**Dataset entries**
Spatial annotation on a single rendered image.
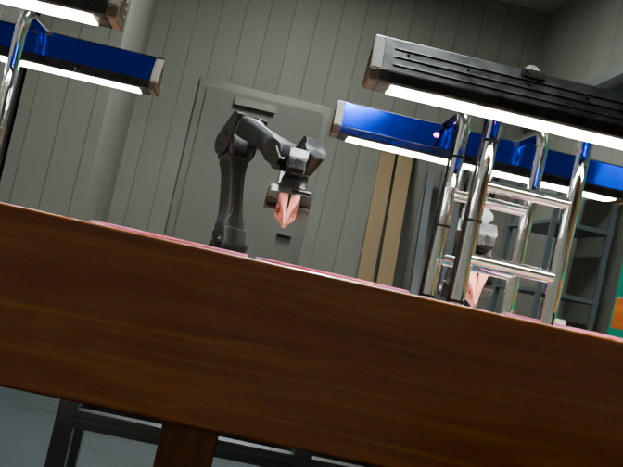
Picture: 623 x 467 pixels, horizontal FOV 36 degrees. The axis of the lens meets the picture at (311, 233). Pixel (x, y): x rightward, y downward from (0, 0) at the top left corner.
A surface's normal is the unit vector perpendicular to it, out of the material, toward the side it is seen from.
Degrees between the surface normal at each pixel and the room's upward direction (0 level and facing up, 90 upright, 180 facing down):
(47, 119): 90
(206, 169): 90
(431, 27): 90
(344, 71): 90
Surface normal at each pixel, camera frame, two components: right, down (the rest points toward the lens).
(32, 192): 0.09, -0.02
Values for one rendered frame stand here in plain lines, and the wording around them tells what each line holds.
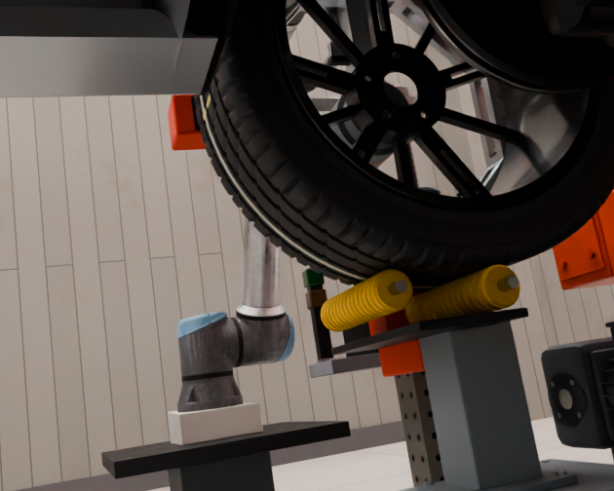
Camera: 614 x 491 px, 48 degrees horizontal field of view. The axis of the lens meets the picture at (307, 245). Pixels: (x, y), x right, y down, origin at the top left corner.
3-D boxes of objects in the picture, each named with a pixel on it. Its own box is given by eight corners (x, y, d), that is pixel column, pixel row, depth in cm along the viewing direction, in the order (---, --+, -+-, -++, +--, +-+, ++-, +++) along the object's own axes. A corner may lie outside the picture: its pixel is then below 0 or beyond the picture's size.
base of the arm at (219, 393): (172, 411, 206) (168, 378, 208) (232, 402, 214) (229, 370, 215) (185, 413, 189) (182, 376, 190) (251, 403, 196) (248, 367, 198)
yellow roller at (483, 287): (498, 307, 86) (488, 261, 87) (402, 334, 114) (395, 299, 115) (537, 301, 88) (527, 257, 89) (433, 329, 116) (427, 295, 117)
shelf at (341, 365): (332, 373, 145) (330, 358, 145) (310, 378, 161) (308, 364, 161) (510, 347, 158) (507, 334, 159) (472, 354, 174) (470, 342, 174)
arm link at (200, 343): (174, 377, 206) (170, 319, 209) (229, 370, 214) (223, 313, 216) (188, 375, 193) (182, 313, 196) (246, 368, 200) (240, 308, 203)
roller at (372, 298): (385, 310, 90) (378, 266, 91) (318, 335, 117) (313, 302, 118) (426, 305, 91) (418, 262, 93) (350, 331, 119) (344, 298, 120)
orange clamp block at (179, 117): (232, 132, 111) (175, 133, 109) (224, 150, 119) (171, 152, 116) (227, 92, 113) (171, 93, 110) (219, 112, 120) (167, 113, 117)
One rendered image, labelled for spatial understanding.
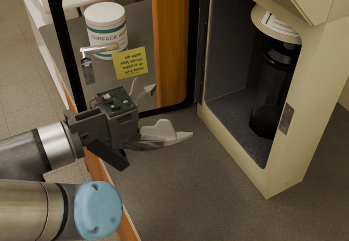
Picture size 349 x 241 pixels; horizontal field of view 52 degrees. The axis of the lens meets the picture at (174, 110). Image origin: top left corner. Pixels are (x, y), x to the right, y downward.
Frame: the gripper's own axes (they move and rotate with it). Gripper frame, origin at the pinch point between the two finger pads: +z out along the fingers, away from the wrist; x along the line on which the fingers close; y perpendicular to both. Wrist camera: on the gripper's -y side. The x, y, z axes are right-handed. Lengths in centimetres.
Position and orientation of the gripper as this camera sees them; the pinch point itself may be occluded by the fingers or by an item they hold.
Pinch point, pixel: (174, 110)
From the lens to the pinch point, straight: 68.9
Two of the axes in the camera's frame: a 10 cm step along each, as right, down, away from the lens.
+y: 0.0, -7.1, -7.0
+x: -4.7, -6.2, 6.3
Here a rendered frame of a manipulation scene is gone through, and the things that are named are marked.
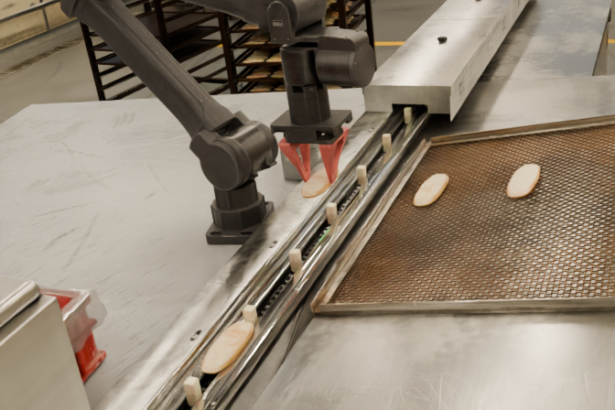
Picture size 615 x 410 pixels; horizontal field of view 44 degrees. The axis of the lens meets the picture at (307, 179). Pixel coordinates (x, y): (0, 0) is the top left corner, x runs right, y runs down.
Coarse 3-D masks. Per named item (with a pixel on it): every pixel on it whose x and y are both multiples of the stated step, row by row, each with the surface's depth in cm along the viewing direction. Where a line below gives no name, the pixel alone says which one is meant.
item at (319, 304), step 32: (512, 128) 122; (544, 128) 120; (576, 128) 117; (608, 128) 114; (416, 160) 123; (448, 160) 120; (480, 160) 117; (544, 160) 110; (576, 160) 107; (608, 192) 96; (384, 224) 106; (448, 224) 100; (480, 224) 98; (512, 224) 95; (608, 224) 89; (352, 256) 99; (384, 256) 97; (416, 256) 94; (480, 256) 90; (544, 256) 86; (576, 256) 84; (320, 288) 91; (352, 288) 92; (384, 288) 90; (416, 288) 88; (448, 288) 86; (512, 288) 82; (608, 288) 77
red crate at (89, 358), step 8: (88, 344) 94; (80, 352) 92; (88, 352) 94; (96, 352) 96; (104, 352) 96; (80, 360) 91; (88, 360) 94; (96, 360) 95; (80, 368) 92; (88, 368) 94; (88, 376) 93
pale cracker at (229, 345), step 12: (240, 324) 94; (252, 324) 94; (228, 336) 92; (240, 336) 91; (216, 348) 90; (228, 348) 89; (240, 348) 90; (204, 360) 88; (216, 360) 88; (228, 360) 88; (216, 372) 87
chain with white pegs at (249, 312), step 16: (416, 112) 158; (400, 128) 150; (384, 144) 141; (352, 192) 127; (336, 208) 118; (304, 256) 110; (256, 320) 96; (192, 384) 83; (208, 384) 87; (192, 400) 84
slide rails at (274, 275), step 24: (336, 192) 126; (360, 192) 125; (288, 264) 107; (264, 288) 102; (288, 288) 101; (240, 312) 98; (264, 312) 97; (216, 336) 94; (216, 384) 85; (168, 408) 83; (192, 408) 82
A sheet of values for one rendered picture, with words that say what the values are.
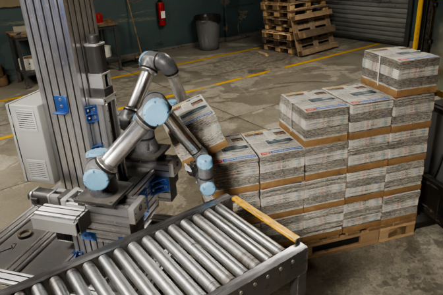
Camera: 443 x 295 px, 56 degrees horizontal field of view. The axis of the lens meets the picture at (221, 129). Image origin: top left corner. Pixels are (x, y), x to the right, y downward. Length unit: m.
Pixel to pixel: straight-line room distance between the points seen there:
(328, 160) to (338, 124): 0.24
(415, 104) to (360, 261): 1.08
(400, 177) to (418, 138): 0.28
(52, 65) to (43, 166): 0.59
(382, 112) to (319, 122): 0.42
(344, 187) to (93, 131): 1.57
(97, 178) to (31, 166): 0.67
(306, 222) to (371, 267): 0.52
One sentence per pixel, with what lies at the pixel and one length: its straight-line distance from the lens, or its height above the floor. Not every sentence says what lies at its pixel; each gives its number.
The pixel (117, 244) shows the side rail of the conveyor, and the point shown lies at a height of 0.80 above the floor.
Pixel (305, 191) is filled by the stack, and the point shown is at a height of 0.54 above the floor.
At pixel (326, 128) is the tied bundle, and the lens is 2.53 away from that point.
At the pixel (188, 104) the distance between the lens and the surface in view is 2.54.
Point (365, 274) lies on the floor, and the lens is 2.93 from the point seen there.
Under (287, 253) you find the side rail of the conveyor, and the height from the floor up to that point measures 0.80.
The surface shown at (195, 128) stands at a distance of 2.29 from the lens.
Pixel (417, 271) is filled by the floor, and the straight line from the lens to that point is 3.04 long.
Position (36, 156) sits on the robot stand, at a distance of 2.51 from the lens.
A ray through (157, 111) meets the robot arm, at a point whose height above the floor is 1.28.
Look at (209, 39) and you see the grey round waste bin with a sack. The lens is 9.37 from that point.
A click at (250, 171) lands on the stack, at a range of 2.43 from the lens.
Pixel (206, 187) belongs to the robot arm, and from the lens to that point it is 2.05.
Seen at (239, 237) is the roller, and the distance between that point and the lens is 1.82.
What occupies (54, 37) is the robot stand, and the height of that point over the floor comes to 1.58.
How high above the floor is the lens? 1.89
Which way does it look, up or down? 22 degrees down
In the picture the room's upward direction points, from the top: 3 degrees counter-clockwise
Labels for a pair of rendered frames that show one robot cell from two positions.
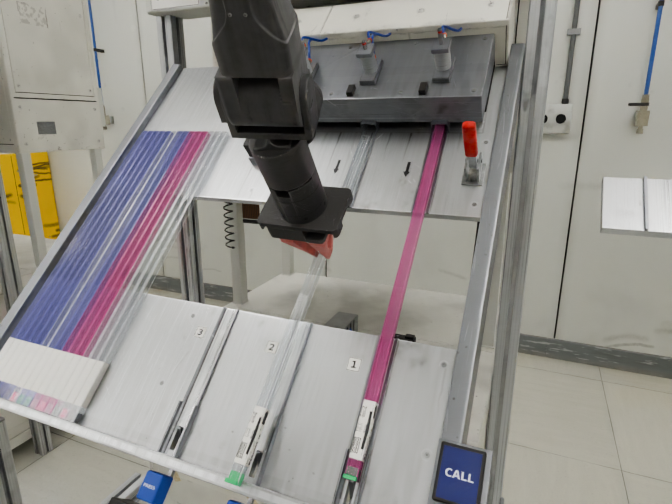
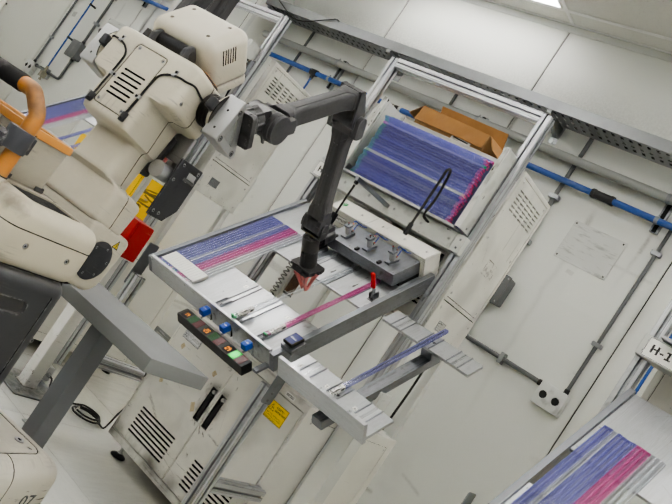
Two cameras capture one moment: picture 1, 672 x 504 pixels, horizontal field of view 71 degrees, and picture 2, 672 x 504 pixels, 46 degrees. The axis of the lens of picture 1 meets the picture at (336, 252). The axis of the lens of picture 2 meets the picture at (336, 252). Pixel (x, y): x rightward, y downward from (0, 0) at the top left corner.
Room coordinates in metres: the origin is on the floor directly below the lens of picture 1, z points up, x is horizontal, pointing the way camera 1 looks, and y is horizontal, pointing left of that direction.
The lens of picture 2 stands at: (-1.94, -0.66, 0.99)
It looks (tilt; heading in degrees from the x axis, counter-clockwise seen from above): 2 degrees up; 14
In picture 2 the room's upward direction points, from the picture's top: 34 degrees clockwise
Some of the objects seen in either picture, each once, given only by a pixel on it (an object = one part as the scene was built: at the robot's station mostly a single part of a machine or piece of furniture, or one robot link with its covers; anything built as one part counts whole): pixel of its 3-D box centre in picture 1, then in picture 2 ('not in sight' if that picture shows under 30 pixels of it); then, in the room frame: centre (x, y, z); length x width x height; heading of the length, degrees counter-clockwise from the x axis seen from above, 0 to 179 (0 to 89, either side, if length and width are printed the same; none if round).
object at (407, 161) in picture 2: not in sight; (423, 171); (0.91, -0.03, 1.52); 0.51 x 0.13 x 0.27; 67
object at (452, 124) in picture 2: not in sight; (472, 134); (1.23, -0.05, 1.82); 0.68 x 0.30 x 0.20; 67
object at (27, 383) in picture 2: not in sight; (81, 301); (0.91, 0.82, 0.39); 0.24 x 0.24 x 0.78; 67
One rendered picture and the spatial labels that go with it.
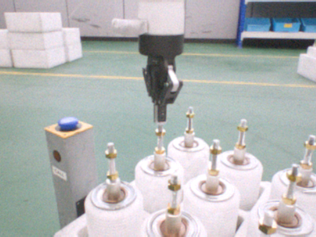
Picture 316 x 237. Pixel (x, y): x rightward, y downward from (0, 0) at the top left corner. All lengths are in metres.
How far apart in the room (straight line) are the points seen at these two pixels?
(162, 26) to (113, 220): 0.30
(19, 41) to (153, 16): 2.79
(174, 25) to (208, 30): 5.04
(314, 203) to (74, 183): 0.44
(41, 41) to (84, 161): 2.51
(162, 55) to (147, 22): 0.05
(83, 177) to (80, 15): 5.56
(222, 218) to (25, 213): 0.59
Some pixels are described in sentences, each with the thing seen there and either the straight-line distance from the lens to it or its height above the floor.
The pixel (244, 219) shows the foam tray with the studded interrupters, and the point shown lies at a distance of 0.55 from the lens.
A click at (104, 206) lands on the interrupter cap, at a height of 0.25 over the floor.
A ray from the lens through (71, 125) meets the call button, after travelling 0.56.
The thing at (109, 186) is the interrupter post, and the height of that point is 0.28.
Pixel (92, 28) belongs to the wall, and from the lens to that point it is 5.97.
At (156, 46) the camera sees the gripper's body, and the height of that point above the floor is 0.48.
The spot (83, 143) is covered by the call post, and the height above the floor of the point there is 0.28.
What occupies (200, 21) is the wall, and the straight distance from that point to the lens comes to 5.47.
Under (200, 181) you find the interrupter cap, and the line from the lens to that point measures 0.50.
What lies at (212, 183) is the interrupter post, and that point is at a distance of 0.47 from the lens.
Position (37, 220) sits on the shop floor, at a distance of 0.86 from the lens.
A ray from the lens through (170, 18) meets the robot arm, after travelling 0.43.
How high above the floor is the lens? 0.53
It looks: 21 degrees down
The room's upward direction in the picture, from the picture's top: straight up
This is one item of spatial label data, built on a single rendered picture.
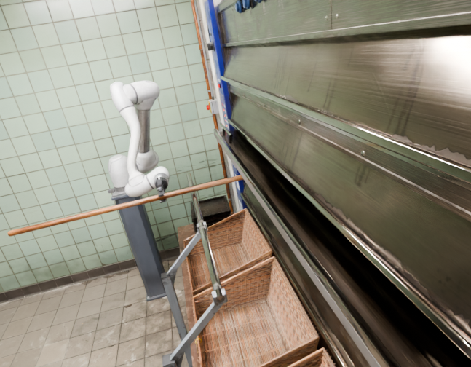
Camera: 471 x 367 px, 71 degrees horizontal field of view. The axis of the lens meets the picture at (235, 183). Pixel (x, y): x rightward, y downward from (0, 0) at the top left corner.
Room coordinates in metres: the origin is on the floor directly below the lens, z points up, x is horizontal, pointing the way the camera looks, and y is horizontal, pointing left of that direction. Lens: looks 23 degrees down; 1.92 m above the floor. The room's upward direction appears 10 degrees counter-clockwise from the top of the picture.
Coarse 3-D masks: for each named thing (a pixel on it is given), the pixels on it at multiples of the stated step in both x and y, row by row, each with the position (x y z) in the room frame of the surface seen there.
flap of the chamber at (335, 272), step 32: (256, 160) 1.44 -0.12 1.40; (256, 192) 1.08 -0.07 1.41; (288, 192) 1.06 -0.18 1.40; (320, 224) 0.82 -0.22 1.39; (320, 256) 0.66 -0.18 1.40; (352, 256) 0.65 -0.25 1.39; (320, 288) 0.56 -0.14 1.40; (352, 288) 0.54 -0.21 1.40; (384, 288) 0.53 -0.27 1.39; (384, 320) 0.45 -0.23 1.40; (416, 320) 0.44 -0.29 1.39; (416, 352) 0.38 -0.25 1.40; (448, 352) 0.37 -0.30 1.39
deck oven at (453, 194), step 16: (224, 0) 1.86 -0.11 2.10; (224, 48) 2.09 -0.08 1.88; (224, 64) 2.14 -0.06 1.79; (240, 96) 1.81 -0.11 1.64; (256, 96) 1.47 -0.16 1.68; (272, 112) 1.27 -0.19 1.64; (288, 112) 1.10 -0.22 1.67; (304, 128) 0.97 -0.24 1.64; (320, 128) 0.86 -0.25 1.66; (336, 128) 0.76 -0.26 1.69; (336, 144) 0.78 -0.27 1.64; (352, 144) 0.70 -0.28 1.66; (368, 144) 0.63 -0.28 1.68; (368, 160) 0.64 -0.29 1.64; (384, 160) 0.59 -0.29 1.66; (400, 160) 0.54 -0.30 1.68; (400, 176) 0.54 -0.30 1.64; (416, 176) 0.50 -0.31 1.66; (432, 176) 0.47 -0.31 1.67; (448, 176) 0.43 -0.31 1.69; (416, 192) 0.50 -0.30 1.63; (432, 192) 0.47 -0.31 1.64; (448, 192) 0.44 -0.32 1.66; (464, 192) 0.41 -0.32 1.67; (448, 208) 0.43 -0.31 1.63; (464, 208) 0.40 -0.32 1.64
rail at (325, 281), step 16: (224, 144) 1.69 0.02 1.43; (240, 160) 1.39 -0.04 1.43; (272, 208) 0.90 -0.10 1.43; (288, 224) 0.79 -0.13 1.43; (304, 256) 0.65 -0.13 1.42; (320, 272) 0.58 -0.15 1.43; (336, 288) 0.52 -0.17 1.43; (352, 304) 0.48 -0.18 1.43; (352, 320) 0.44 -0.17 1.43; (368, 336) 0.40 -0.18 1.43; (384, 352) 0.37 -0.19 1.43
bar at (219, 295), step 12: (192, 180) 1.93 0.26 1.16; (192, 192) 1.71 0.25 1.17; (204, 228) 1.30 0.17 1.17; (192, 240) 1.33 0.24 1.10; (204, 240) 1.20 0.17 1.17; (180, 264) 1.31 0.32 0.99; (168, 276) 1.29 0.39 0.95; (216, 276) 0.95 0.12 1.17; (168, 288) 1.29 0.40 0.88; (216, 288) 0.89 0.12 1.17; (168, 300) 1.29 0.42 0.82; (216, 300) 0.85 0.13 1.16; (180, 312) 1.29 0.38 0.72; (180, 324) 1.29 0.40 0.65; (204, 324) 0.85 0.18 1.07; (180, 336) 1.29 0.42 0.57; (192, 336) 0.84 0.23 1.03; (180, 348) 0.83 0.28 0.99; (168, 360) 0.83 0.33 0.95; (180, 360) 0.84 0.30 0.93
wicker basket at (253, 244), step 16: (224, 224) 2.00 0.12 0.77; (240, 224) 2.02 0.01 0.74; (224, 240) 1.99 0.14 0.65; (240, 240) 2.02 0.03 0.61; (256, 240) 1.73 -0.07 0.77; (192, 256) 1.95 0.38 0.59; (224, 256) 1.89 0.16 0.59; (240, 256) 1.85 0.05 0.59; (256, 256) 1.68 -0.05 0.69; (192, 272) 1.77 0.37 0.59; (208, 272) 1.74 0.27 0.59; (224, 272) 1.72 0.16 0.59; (240, 272) 1.46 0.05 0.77; (192, 288) 1.44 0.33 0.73; (224, 304) 1.44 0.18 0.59
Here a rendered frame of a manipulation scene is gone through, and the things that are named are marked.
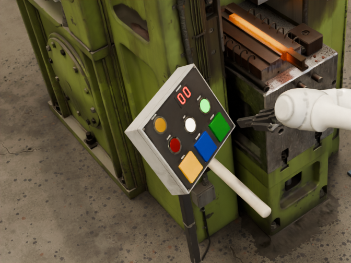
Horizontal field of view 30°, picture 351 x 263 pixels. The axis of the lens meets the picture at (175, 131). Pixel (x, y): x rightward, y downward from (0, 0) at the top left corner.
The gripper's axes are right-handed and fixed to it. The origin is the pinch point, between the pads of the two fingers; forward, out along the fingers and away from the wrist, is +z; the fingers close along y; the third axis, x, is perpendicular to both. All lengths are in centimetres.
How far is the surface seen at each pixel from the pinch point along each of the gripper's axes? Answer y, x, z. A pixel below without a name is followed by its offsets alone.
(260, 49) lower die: 46.1, 0.7, 18.9
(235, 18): 59, 11, 33
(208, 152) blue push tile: -10.7, -2.3, 12.5
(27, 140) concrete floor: 36, -13, 195
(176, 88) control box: -5.4, 21.2, 13.4
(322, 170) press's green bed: 60, -75, 37
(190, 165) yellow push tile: -19.9, 0.4, 12.6
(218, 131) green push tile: -1.7, -0.6, 12.5
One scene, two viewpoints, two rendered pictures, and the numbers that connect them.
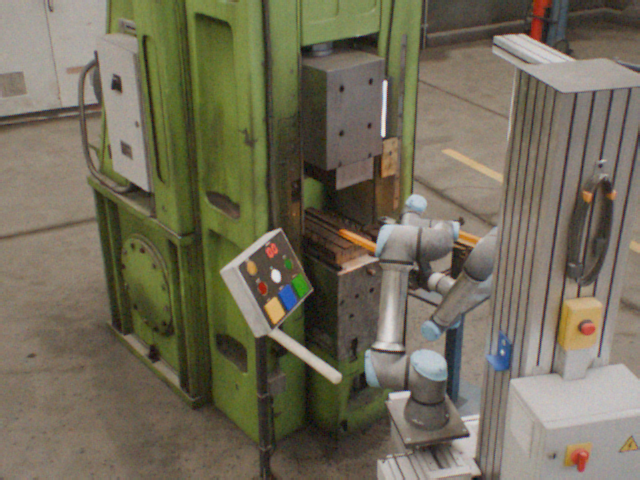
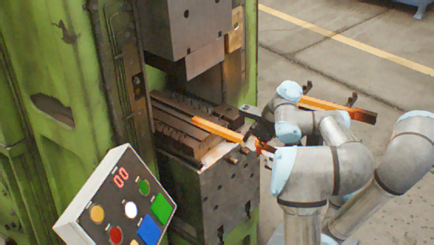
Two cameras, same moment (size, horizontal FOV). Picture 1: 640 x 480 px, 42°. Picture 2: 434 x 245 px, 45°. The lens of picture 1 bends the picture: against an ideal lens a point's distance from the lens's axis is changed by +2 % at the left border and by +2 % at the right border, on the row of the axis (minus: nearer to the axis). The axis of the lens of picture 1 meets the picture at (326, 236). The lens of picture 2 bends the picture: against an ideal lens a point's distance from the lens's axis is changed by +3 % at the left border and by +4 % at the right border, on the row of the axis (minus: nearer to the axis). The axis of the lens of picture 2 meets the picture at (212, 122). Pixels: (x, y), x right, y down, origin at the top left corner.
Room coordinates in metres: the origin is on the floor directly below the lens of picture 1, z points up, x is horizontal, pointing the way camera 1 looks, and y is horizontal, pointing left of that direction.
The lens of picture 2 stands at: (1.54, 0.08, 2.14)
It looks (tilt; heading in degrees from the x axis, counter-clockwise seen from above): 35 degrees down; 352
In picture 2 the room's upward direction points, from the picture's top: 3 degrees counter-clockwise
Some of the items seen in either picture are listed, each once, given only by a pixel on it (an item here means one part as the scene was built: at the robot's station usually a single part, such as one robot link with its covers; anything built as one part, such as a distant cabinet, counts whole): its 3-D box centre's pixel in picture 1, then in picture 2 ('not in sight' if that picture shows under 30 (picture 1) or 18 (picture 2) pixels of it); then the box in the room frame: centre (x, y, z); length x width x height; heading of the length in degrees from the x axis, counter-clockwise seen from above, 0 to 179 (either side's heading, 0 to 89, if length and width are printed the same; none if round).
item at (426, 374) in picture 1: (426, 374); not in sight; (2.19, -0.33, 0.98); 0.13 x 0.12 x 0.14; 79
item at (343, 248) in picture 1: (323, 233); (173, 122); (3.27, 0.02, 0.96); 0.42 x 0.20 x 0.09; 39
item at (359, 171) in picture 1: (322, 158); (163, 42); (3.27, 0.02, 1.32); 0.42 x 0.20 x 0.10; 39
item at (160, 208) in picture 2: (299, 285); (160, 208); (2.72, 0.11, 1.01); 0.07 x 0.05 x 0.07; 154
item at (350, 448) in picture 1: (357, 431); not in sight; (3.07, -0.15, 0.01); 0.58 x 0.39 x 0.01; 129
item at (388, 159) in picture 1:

**Brief**
I'd like the lines above repeated exactly, from the one that contains "A sheet of values" through the one that contains "The pixel (117, 244)", with no pictures.

**Task solution**
A sheet of values for one rendered picture, with words that say what the values are.
Camera: 443 x 295 px, 56 degrees horizontal field of view. The axis of the lens meets the picture at (221, 129). Image origin: top left corner. Pixels are (x, y), x to the right, y downward. Length unit: m.
Pixel to pixel: straight-line room distance between the points seen there:
(328, 160) to (338, 124): 0.24
(415, 104) to (360, 261): 1.08
(400, 177) to (418, 138): 0.28
(52, 65) to (43, 166): 0.59
(382, 112) to (319, 122): 0.42
(344, 187) to (93, 131): 1.57
(97, 178) to (31, 166): 0.67
(306, 222) to (371, 267): 0.52
One sentence per pixel, with what lies at the pixel and one length: its straight-line distance from the lens, or its height above the floor. Not every sentence says what lies at its pixel; each gives its number.
The pixel (117, 244) shows the side rail of the conveyor, and the point shown lies at a height of 0.80 above the floor.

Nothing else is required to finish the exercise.